Setting up cBottle on NERSC (Perlmutter)
Using containers
We can use containers on Perlmutter using Shifter.
Login to the NERSC container registry using:
shifterimg login registry.nersc.gov
Pull the cbottle container using
shifterimg pull registry.nersc.gov/m4935/cbottle
Launch a coarse res generation batch job using the submission script:
sbatch -A <ACCOUNT> scripts/nersc/submit_coarse_inference.sh
Training quickstart (NERSC)
Prerequisites: - install cBottle - Request access to project (trn006) using Iris (?)
To get an interactive session run
scripts/nersc/env/interactive.sh
This will request a single 80 Gb A100 and also configure the environment to point to point to the datasets at NERSC.
[!NOTE] If you are interested, you can see the configured options in the
scripts/nersc/env
file. These are loaded in this python file.

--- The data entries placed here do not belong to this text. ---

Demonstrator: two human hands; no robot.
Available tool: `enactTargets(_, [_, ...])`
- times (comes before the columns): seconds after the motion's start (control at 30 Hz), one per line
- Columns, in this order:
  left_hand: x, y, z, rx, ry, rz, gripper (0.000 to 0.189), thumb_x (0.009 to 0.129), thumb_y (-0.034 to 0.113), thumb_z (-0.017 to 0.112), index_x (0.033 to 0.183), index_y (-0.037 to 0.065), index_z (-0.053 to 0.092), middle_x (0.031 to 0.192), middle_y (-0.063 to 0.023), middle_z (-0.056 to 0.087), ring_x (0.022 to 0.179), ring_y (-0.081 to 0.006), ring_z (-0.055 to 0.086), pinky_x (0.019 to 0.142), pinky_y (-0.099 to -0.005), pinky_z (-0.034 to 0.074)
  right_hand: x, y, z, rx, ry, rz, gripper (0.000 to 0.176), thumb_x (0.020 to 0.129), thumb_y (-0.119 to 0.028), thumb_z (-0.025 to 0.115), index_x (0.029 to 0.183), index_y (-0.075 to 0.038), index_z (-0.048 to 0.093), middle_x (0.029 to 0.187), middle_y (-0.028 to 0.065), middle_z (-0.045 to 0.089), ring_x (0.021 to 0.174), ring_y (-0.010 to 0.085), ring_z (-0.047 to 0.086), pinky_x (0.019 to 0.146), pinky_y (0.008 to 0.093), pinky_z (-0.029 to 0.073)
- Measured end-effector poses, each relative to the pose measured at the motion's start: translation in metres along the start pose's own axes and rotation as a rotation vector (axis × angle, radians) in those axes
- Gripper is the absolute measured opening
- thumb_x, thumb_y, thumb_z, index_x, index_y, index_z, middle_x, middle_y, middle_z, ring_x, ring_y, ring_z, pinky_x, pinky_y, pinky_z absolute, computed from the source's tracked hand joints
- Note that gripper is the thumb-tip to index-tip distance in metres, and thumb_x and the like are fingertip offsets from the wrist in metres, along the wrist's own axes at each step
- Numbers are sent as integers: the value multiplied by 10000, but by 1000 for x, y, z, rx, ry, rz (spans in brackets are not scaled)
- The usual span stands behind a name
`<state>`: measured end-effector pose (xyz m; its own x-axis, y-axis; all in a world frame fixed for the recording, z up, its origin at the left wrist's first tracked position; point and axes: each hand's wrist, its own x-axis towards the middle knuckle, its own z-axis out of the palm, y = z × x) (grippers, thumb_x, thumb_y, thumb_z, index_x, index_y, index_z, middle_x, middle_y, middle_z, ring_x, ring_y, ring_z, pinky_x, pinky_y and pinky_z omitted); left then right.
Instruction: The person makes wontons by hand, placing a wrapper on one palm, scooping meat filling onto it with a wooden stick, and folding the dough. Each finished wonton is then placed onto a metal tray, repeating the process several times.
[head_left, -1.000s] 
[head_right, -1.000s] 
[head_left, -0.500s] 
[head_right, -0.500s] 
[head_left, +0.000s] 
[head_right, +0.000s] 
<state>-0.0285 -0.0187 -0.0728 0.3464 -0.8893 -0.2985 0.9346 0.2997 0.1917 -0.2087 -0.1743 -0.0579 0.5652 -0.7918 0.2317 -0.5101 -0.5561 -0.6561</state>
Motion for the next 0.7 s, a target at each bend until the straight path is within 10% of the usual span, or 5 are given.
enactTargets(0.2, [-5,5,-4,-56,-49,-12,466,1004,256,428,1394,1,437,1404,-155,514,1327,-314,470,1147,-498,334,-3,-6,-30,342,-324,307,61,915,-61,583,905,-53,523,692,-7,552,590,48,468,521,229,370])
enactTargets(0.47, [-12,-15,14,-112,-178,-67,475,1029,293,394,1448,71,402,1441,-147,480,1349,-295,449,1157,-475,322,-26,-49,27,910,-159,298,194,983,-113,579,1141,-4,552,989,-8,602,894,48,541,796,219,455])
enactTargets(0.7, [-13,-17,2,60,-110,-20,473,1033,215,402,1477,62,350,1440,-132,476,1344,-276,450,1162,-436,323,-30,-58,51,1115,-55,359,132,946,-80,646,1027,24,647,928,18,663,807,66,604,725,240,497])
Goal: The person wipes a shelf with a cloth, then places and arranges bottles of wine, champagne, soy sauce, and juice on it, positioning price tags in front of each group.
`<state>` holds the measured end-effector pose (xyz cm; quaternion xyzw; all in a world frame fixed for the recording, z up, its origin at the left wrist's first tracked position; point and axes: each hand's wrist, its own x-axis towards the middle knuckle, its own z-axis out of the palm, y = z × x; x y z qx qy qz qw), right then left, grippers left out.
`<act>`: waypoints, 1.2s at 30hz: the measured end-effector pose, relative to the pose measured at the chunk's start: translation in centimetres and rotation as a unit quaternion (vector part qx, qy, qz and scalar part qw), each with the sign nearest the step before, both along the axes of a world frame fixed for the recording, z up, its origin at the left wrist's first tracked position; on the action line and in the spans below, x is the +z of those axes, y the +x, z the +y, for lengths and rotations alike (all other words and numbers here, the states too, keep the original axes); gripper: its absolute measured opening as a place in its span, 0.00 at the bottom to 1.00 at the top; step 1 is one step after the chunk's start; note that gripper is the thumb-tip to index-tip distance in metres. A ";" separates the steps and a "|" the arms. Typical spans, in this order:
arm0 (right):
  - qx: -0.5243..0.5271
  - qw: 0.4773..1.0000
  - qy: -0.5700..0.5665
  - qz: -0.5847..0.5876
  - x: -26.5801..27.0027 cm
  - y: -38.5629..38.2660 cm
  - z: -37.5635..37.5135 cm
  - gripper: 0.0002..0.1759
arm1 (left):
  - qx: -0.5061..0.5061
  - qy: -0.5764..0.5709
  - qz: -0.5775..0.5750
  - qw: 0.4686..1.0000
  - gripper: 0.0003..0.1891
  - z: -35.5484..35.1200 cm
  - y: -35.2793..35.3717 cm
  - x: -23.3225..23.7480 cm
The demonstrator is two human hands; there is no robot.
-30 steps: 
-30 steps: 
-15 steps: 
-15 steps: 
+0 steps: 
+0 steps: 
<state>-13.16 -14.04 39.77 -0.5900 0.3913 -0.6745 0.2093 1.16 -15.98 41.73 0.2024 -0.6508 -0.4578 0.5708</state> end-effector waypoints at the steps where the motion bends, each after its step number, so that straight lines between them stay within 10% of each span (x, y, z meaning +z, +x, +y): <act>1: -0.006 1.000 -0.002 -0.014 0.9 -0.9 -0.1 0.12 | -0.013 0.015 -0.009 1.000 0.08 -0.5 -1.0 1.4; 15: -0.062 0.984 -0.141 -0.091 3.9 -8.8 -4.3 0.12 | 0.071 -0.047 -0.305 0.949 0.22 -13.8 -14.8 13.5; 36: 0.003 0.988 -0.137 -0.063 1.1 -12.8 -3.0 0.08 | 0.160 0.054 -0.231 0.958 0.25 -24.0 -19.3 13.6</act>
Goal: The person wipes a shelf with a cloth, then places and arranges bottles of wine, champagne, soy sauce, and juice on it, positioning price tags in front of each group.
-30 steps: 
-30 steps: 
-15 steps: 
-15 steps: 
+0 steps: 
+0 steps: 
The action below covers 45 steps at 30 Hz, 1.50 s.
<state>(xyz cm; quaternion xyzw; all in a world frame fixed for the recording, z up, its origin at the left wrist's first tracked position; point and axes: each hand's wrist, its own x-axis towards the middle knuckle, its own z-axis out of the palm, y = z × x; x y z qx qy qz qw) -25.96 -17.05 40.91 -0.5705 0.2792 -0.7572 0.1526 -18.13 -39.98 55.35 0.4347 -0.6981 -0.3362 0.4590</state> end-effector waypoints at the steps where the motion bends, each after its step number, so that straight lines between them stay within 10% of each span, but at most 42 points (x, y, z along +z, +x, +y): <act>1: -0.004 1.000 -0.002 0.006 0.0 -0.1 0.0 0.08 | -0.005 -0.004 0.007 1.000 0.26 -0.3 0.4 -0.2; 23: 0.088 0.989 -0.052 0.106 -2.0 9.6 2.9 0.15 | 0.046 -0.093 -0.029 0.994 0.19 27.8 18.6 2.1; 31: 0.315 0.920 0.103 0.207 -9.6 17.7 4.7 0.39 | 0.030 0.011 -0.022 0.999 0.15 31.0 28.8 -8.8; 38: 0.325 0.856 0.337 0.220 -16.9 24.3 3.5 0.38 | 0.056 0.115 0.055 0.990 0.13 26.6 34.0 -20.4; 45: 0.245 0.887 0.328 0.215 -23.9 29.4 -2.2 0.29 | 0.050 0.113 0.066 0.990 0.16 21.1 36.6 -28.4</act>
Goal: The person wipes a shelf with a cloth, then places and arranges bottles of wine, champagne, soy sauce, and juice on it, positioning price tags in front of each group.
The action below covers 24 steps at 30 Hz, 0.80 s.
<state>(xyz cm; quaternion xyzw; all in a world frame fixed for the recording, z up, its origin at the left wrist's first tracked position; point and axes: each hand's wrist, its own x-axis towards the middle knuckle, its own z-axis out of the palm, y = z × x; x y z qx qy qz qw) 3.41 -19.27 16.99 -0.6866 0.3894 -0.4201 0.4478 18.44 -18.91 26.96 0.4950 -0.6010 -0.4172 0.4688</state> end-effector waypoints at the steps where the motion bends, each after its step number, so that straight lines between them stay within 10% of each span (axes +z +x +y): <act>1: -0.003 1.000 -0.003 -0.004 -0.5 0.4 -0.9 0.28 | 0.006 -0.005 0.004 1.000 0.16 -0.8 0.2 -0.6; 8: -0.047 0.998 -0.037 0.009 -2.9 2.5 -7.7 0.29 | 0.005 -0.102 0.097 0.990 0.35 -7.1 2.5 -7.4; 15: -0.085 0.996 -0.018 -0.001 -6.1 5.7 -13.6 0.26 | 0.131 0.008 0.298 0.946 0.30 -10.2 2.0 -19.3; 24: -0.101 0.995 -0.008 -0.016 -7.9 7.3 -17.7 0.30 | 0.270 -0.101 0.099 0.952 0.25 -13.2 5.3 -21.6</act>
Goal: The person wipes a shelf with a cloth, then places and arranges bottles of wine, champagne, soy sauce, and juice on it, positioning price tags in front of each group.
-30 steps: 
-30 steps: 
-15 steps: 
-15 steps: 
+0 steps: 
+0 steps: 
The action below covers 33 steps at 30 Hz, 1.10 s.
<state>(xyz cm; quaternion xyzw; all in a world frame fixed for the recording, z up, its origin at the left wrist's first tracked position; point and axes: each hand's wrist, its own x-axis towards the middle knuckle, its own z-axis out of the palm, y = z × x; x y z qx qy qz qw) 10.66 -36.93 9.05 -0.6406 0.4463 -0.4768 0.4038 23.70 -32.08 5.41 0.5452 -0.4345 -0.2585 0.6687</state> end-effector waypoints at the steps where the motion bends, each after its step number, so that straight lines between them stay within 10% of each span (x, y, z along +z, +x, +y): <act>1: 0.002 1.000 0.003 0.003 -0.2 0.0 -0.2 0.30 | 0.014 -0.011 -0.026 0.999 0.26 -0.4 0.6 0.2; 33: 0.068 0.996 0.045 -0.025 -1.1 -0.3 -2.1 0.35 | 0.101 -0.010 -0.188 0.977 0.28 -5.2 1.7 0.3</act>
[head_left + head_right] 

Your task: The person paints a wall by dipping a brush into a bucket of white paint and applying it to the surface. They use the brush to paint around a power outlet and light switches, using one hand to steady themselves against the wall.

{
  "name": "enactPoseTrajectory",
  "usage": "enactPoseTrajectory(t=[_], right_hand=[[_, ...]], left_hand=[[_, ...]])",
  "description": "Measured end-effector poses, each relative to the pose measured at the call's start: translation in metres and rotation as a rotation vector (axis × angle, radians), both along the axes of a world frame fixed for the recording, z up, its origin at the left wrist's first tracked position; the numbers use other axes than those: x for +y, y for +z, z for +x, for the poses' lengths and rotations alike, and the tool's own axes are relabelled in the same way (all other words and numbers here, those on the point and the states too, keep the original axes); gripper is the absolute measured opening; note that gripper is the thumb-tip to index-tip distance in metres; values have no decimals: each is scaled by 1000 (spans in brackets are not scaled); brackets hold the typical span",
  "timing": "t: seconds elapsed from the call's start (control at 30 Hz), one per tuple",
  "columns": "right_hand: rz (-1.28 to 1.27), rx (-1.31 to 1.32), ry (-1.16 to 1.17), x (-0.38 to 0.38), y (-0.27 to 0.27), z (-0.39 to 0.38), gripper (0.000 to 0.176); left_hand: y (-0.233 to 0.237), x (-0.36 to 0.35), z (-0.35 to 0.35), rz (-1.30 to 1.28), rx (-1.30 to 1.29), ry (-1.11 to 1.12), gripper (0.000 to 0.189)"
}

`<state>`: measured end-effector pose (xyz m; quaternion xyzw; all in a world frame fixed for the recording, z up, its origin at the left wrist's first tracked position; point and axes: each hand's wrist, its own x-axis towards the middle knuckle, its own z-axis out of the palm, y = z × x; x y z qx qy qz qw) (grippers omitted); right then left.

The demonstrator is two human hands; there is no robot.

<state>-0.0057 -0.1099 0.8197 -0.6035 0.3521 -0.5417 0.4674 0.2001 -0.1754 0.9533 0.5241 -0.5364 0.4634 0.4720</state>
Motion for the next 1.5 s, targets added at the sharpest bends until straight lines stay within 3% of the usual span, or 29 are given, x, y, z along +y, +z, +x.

Once you have obtained the interactive session, you can run the coarse-resolution training like this
# Source your venv again
source ~/cbottle-env/bin/activate
# modify these as desired
MY_OUTPUT_PATH=path/to/the/output
NAME=my_experiment
# launch the training
python3 scripts/train_coarse.py --loop.noise_distribution log_uniform \
--loop.sigma_min 0.02 --loop.sigma_max 200 --loop.label_dropout 0.25 \
--loop.batch_gpu 4 --loop.batch_size 64 --loop.dataloader_num_workers 8 \
--loop.with_era5 --loop.use_labels --loop.data_version 6 \
--loop.monthly_sst_input --name v6data --loop.dataloader_prefetch_factor 100 \
--output_dir $MY_OUTPUT_PATH --name $NAME
The outputed checkpoints will be stored at "$MY_OUTPUT_PATH/$NAME".